DATASET EXTRACT: Begin

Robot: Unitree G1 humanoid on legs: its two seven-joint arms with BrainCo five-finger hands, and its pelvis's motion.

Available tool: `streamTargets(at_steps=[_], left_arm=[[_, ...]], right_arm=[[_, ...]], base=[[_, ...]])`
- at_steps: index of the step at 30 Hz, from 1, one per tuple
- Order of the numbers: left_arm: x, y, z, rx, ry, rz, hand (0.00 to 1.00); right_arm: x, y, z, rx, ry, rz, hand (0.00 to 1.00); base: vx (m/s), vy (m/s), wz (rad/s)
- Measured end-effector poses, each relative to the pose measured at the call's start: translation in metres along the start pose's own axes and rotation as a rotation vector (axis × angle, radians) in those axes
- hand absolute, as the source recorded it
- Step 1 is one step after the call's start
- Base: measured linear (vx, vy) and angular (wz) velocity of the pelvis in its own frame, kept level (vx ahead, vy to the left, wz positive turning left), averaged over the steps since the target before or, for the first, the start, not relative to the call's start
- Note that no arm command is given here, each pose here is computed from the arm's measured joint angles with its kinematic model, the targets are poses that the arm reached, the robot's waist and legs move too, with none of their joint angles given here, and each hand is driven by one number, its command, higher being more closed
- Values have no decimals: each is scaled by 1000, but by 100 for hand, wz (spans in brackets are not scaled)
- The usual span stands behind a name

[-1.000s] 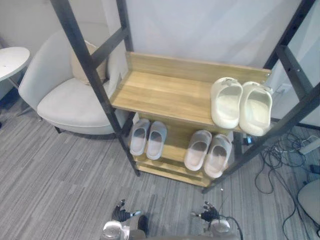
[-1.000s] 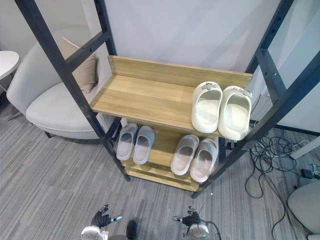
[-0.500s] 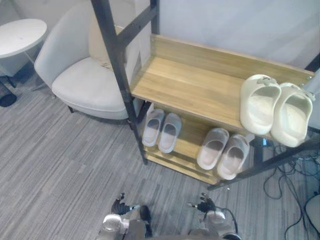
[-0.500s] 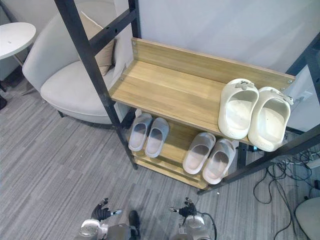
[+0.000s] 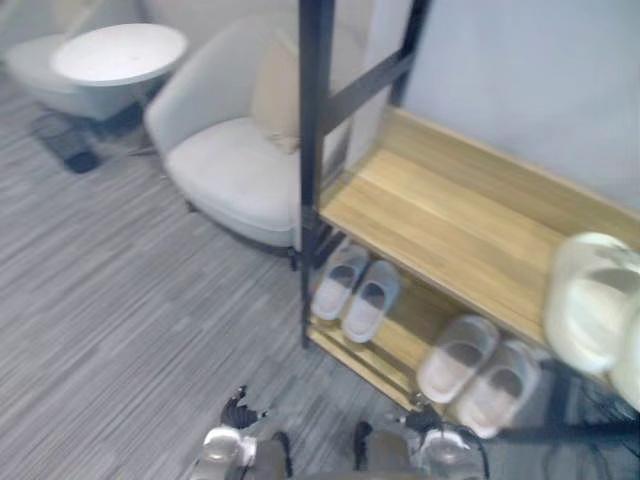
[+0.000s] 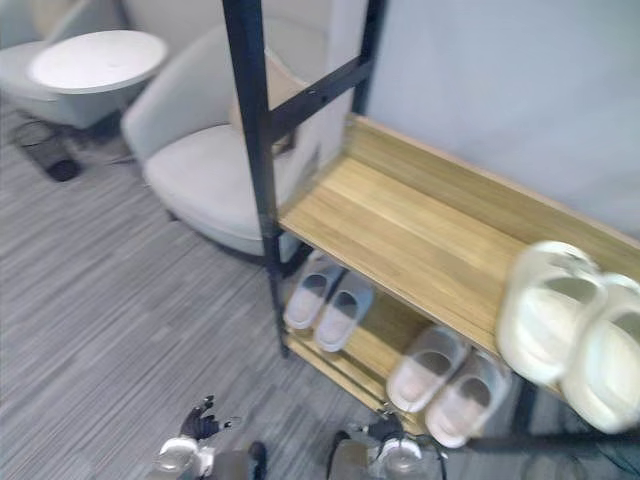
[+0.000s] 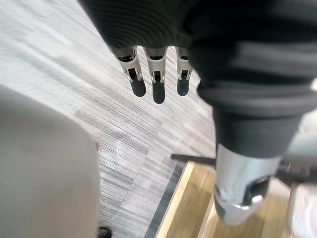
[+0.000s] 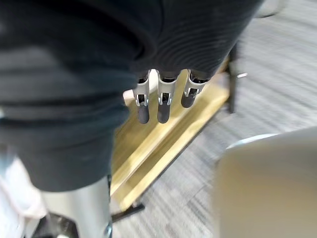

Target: Organize the slippers on the shoe rack

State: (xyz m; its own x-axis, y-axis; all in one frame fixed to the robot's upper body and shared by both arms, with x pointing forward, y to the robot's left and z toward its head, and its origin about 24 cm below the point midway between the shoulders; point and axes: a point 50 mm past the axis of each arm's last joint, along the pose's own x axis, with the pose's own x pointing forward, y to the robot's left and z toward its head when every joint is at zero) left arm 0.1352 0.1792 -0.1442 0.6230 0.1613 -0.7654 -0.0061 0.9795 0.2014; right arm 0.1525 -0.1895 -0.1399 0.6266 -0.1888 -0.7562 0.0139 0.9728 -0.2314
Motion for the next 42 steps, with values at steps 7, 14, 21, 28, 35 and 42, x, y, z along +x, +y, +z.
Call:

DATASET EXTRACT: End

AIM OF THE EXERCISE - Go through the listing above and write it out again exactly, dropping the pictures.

THE ANSWER -
Robot: Unitree G1 humanoid on legs: its two seven-joint arms with BrainCo five-finger hands, and its pelvis's motion.

Available tool: `streamTargets(at_steps=[_], left_arm=[[_, ...]], right_arm=[[_, ...]], base=[[_, ...]])`
- at_steps: index of the step at 30 Hz, from 1, one per tuple
- Order of the numbers: left_arm: x, y, z, rx, ry, rz, hand (0.00 to 1.00); right_arm: x, y, z, rx, ry, rz, hand (0.00 to 1.00); base: vx (m/s), vy (m/s), wz (rad/s)
- Measured end-effector poses, each relative to the pose measured at the call's start: translation in metres along the start pose's own axes and rotation as a rotation vector (axis × angle, radians) in those axes
- hand absolute, as the source recorded it
- Step 1 is one step after the call's start
- Base: measured linear (vx, vy) and angular (wz) velocity of the pelvis in its own frame, kept level (vx ahead, vy to the left, wz positive turning left), averaged over the steps since the target before or, for the first, the start, not relative to the call's start
- Note that no arm command is given here, each pose here is computed from the arm's measured joint angles with its kinematic model, the targets are poses that the arm reached, the robot's waist and legs move too, with none of their joint angles given here, and each hand is driven by one number, its command, higher being more closed
- Values have no decimals: each is scaled by 1000, but by 100 for hand, wz (spans in brackets are not scaled)
- The usual span stands behind a name

[-1.000s] 
[-1.000s] 
[-0.500s] 
[-0.500s] 
[+0.000s] 
[+0.000s] 
[+0.000s] 
[+0.000s] 

Target: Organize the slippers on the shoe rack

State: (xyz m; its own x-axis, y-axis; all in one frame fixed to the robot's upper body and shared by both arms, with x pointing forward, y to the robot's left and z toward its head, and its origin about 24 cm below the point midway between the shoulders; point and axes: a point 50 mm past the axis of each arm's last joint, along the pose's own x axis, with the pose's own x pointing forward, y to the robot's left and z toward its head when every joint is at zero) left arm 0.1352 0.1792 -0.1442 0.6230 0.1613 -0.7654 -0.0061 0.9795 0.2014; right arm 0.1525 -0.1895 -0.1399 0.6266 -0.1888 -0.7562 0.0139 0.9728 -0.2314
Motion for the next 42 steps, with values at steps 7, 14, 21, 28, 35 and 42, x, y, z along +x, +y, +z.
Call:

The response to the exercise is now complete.